#### [Collected data]
== Segment start ==
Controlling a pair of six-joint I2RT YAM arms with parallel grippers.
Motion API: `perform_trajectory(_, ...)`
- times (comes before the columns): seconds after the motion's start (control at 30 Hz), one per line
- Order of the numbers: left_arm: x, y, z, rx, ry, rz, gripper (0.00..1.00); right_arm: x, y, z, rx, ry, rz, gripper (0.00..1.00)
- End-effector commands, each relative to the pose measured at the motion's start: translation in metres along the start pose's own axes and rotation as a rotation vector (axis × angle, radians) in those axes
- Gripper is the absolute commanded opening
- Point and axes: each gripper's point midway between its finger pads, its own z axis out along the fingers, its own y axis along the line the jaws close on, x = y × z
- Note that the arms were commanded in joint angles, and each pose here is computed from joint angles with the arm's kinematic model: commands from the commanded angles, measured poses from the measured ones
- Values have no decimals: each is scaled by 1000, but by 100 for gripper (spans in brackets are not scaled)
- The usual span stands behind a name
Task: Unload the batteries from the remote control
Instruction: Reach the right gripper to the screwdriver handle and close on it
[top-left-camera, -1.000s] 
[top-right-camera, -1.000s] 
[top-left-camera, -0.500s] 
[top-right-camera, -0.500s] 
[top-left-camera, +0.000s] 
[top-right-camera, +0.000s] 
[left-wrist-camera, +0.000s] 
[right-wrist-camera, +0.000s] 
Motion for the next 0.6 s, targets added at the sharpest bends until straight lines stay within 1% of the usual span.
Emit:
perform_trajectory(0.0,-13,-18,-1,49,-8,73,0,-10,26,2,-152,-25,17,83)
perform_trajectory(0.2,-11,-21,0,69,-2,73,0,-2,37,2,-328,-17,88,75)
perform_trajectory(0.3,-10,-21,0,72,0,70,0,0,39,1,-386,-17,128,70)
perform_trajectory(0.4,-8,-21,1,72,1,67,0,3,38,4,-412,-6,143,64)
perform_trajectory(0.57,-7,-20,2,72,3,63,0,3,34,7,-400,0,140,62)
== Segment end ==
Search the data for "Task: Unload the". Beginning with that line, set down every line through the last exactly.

Task: Unload the batteries from the remote control
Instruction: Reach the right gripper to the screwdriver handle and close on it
[top-left-camera, -1.000s] 
[top-right-camera, -1.000s] 
[top-left-camera, -0.500s] 
[top-right-camera, -0.500s] 
[top-left-camera, +0.000s] 
[top-right-camera, +0.000s] 
[left-wrist-camera, +0.000s] 
[right-wrist-camera, +0.000s] 
Motion for the next 0.6 s, targets added at the sharpest bends until straight lines stay within 1% of the usual span.
Emit:
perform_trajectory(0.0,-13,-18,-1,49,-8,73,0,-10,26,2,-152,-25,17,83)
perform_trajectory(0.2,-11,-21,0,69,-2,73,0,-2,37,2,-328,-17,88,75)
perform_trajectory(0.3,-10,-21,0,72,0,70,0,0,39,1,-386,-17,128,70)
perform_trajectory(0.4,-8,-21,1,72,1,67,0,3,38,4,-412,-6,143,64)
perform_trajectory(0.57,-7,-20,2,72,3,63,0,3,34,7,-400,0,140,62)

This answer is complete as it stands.